Altro tema caldo è quello dei tentativi di acquisizione da parte di soggetti stranieri (francesi, tedeschi ma anche russi e cinesi) di campioni nazionali, specialmente nel settore bancario e finanziario. Il Copasir ha lanciato l’allarme, ma quali sono i rischi reali per il sistema Paese Italia?
“E’ in atto un processo di riorganizzazione geo-politica di natura sistemica. La Cina ambisce alla sostituzione degli USA nel ruolo di potenza egemone globale. Il capitalismo è nel pieno della sua metamorfosi, che trascende il fordismo per approdare al digitale passando dalla turbo-finanza. I cambiamenti climatici impattano nel profondo delle società. L’Africa è sull’orlo dell’esplosione demografica e della neo-colonizzazione. Ed ora la pandemia globale funge da grande acceleratore di processi. Bisogna essere consapevoli che siamo dentro un processo mondiale di trasformazione. E riprendendo Gramsci, quando il vecchio mondo muore e quello nuovo tarda a comparire, nel chiaroscuro si nascondono i mostri.”
In un mondo conteso tra Usa e Cina, come valuta il progetto, in ambito europeo, del cloud Gaia-X?
“E’ fondamentale che come Europei ci dotiamo della nostra sovranità digitale.

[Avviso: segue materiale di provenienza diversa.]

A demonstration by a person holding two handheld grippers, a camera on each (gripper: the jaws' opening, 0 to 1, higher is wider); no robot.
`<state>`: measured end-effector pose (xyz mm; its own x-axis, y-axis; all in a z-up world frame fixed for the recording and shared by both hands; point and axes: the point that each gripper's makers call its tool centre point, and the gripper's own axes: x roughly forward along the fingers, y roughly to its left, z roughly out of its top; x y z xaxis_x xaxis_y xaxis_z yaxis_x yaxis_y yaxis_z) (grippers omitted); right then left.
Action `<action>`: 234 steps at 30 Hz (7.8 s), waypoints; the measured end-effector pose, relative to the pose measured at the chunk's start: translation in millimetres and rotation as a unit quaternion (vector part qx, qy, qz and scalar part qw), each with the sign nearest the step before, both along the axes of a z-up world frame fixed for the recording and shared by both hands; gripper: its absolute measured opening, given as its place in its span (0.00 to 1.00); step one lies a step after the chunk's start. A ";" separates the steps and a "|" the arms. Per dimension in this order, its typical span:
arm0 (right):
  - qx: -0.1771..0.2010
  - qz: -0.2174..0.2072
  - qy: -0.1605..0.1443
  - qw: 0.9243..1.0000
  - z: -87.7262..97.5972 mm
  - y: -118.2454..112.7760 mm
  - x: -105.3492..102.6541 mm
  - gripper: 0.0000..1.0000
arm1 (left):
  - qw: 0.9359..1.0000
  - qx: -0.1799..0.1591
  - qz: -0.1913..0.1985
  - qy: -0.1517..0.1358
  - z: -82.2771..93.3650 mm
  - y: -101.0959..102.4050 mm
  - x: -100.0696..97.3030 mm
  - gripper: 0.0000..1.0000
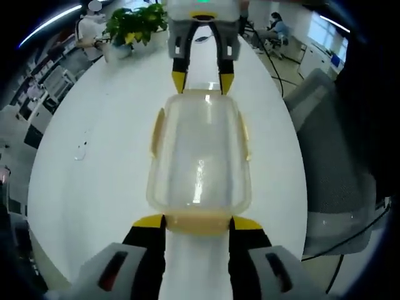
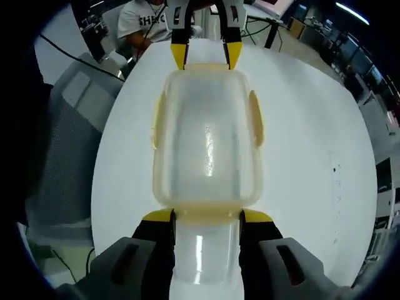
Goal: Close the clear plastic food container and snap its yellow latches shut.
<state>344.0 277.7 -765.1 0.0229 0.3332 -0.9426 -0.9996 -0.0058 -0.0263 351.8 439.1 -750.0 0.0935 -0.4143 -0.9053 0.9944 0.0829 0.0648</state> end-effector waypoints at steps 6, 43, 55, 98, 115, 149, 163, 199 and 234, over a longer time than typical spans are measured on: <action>0.001 0.002 0.002 1.000 -2.0 -15.2 -0.6 0.36 | 1.000 0.000 0.001 0.004 -3.5 -15.2 -1.3 0.33; -0.011 -0.011 0.001 1.000 -13.4 -127.6 -4.5 0.36 | 0.999 -0.034 -0.005 0.021 -16.6 -127.1 -0.3 0.33; -0.016 -0.013 0.001 1.000 -12.1 -165.8 -4.6 0.36 | 0.998 -0.063 -0.003 0.029 -18.4 -164.9 -0.2 0.33; -0.022 -0.014 0.006 1.000 -28.2 -169.3 -9.0 0.38 | 0.999 -0.022 -0.017 0.039 -38.2 -169.1 -3.7 0.34; 0.013 -0.069 0.020 0.997 -26.7 -172.7 -9.3 0.38 | 0.998 -0.035 0.008 0.054 -42.1 -163.0 -3.0 0.34; 0.176 -0.352 0.121 0.911 -6.3 -156.2 -23.9 0.27 | 0.912 -0.192 0.317 0.177 -23.9 -169.4 -0.3 0.27; 0.196 -0.336 0.130 0.912 -10.1 -157.3 -19.4 0.25 | 0.901 -0.197 0.355 0.154 -28.5 -166.8 2.6 0.18; 0.142 -0.325 0.101 0.930 -5.7 -154.5 -19.9 0.28 | 0.903 -0.222 0.356 0.094 -25.9 -170.6 9.0 0.20; 0.153 -0.112 0.011 0.982 8.7 -87.5 -5.0 0.40 | 0.984 -0.161 0.062 -0.046 -7.4 -225.3 -10.7 0.23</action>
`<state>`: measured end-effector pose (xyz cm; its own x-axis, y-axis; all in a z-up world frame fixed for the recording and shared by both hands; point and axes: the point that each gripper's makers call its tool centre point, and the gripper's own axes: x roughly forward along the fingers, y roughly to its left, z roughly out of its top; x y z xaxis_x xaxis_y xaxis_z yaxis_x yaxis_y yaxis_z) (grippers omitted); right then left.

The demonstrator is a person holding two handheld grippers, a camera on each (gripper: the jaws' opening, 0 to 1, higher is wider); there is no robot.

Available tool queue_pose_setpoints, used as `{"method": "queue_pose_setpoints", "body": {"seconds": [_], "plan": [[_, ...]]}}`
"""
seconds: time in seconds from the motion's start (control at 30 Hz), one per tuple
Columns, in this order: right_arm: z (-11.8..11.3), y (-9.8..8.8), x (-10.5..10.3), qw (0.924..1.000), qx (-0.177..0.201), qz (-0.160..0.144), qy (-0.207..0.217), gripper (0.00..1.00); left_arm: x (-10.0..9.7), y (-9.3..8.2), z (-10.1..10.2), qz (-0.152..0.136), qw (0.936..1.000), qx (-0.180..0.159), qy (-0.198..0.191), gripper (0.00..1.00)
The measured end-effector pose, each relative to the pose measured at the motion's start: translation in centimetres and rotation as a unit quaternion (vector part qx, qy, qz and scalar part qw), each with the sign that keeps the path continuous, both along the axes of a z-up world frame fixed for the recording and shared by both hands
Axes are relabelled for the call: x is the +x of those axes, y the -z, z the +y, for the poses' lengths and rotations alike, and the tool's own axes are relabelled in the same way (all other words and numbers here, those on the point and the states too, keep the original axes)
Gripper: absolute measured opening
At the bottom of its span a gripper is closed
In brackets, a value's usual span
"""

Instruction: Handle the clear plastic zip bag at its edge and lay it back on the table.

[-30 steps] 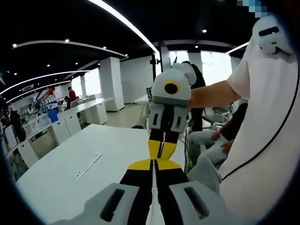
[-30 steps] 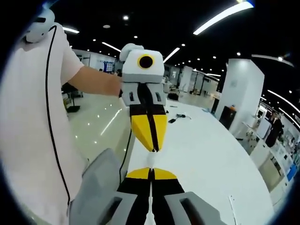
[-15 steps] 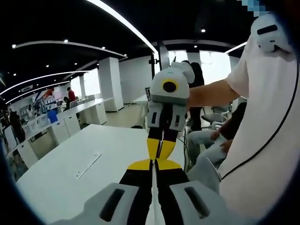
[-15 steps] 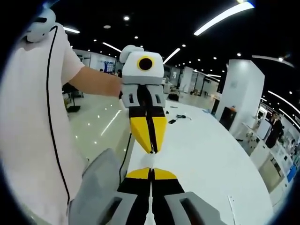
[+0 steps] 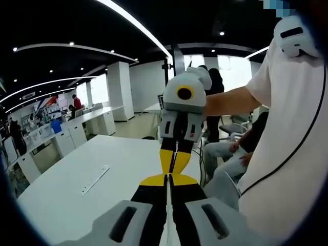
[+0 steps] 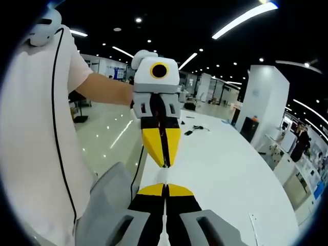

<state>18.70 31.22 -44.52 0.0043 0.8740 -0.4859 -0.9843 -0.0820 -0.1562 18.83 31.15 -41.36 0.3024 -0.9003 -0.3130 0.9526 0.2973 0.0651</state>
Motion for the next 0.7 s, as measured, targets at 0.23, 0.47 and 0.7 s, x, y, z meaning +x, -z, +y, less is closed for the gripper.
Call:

In quanto potenza, l’Unione Europea non si è ancora disvelata, ma la pandemia ci sta dicendo che oggi quella dimensione da molti di noi sognata di una idea di Europa come polo autonomo di potere in grado di reggere alla pari la grande competizione internazionale è una condizione essenziale e indispensabile. L’Europa è chiamata a questa vocazione non solo per l’entità della sua economia o per la propria politica monetaria, ma per la stessa sopravvivenza della propria coesione interna. In questo disegno complessivo, la sovranità digitale è un perno. Una fornitura europea di Cloud è un tassello fondamentale per assicurare la competitività al settore pubblico e privato delle nostre nazioni europee, e aprire la strada al 5G e al 6G europei.”